Living in Liminal Space
Author: Larry Dansky
“Therefore do not worry about tomorrow, for tomorrow will worry about itself. Each day has enough trouble of its own.” Matthew 6:34
“The secret of health for both mind and body is not to mourn for the past, worry about the future, or anticipate troubles, but to live in the present moment wisely and earnestly.” The Buddha
I grew up in a family culture of “what if,” where decision-making was often dominated by worry about the future. For example, grades in school were not a measure of what I had learned, but an important part of what college I could get into. I took Latin in high school not because it would help with linguistics or to learn how to speak a new language, but because it would help me get into med school and eventually become a doctor. If cell phones were available during those times, my parents would have been anxiously waiting for someone to develop a crystal ball app to download.
It is hard to “not-know” the future. That’s why so many people spend money on psychic readings of tea leaves and Tarot cards, and waiting for that crystal ball app. Psychologists say that uncertainty is a leading cause of stress, and part of that stress comes from the lack of control and feeling of powerlessness we have when we don’t know. That stress seems to be more prevalent today with the pandemic, since we are faced with so many questions that are hard to answer. How much risk am I personally willing to take? How sick will I be if I get infected? Should I send my children to schools? Will there soon be a vaccine that’s safe and effective? We simply don’t know the answers to these questions.
So we are living in liminal space, the time between the ‘what was’ and the ‘next.’ I think of it as if we’re at the threshold between a room we are leaving, and now waiting at the door of a room that’s pitch black. We’ve all had short-term experiences of living in liminal space. We move to a new city, not knowing how it will work out. We retire from work and don’t know what’s next. But with the pandemic, we are stressed more because we have no idea about how long we’ll live this way. It could be months, or it could be years.

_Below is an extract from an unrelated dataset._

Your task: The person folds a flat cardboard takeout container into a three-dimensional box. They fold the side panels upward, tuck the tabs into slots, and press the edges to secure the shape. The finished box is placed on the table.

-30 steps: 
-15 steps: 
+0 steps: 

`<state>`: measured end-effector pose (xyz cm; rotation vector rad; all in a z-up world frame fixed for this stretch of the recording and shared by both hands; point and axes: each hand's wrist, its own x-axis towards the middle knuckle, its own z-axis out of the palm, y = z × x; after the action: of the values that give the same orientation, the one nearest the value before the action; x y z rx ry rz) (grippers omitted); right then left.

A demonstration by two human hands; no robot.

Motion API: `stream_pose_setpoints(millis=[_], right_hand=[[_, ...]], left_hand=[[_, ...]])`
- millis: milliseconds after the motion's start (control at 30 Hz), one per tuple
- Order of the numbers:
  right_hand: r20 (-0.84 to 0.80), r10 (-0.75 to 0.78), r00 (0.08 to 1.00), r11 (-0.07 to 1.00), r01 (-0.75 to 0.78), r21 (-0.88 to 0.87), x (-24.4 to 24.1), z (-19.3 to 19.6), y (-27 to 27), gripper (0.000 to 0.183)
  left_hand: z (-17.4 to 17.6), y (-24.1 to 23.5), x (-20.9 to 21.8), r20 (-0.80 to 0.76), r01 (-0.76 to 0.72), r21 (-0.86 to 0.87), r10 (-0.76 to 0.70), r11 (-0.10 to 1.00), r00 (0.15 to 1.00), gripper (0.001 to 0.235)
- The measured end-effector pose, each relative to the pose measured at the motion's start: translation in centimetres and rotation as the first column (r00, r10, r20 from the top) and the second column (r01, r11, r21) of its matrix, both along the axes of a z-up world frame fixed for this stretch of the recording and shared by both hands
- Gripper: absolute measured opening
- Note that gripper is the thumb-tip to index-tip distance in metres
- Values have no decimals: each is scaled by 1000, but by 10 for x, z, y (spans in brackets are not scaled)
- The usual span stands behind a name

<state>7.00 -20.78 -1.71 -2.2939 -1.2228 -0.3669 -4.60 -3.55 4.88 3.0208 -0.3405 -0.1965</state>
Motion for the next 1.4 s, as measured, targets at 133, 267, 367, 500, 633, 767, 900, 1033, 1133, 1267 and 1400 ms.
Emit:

So what do we do? One response could be to find ways to live with not-knowing. Psychologists and self-help books are full of techniques that are helpful in developing the acceptance of not knowing. Recommendations include not dwelling on things you can’t control, seeking support from those you trust, and looking into mindfulness training. For me, the discipline of silent meditation (Zen meditation and Christian Centering Prayer) provides an opportunity to practice being mindful of the present moment. It has helped me awaken quicker to my feelings of loss of control and worry about the future. At those times, I find it helpful to recite a phrase or mantra that brings me to the present moment. “Be still and know that I am God” (Psalm 46:10) is my go-to, but I also use “live one day at a time,” and “this too shall pass.” I am then able to practice gratitude for things that are important to me today, such as my health and my family. That is a very powerful antidote for the stress of not-knowing and worrying about tomorrow.
I do not claim to have perfected this approach; it is a work in progress. I have found one positive aspect of living in this pandemic. It has provided me multiple opportunities to practice how to be comfortable with “not knowing.”
Holy one, help me to practice being in the moment. Tomorrow can worry about itself, and I have enough on my plate for today.